_YOUR ASSIGNMENT_
Write out the data below exactly, beginning with the first line and ending once the line that has "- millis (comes" is written.
DATA EXCERPT Start Marker
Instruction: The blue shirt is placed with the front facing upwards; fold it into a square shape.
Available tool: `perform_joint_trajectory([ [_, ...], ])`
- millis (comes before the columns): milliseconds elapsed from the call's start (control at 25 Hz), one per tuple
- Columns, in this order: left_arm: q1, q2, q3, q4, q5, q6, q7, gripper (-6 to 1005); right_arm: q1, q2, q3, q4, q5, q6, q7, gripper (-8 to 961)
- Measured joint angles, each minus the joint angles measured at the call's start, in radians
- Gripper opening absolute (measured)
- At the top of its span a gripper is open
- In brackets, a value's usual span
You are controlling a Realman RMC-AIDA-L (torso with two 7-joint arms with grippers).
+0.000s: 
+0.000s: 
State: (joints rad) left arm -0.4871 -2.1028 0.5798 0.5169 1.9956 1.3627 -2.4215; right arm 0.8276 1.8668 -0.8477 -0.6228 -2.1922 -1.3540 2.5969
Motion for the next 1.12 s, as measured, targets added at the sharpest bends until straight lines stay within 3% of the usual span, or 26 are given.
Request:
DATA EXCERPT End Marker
_TASK OUTPUT_
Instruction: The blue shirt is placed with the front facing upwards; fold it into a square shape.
Available tool: `perform_joint_trajectory([ [_, ...], ])`
- millis (comes before the columns): milliseconds elapsed from the call's start (control at 25 Hz), one per tuple

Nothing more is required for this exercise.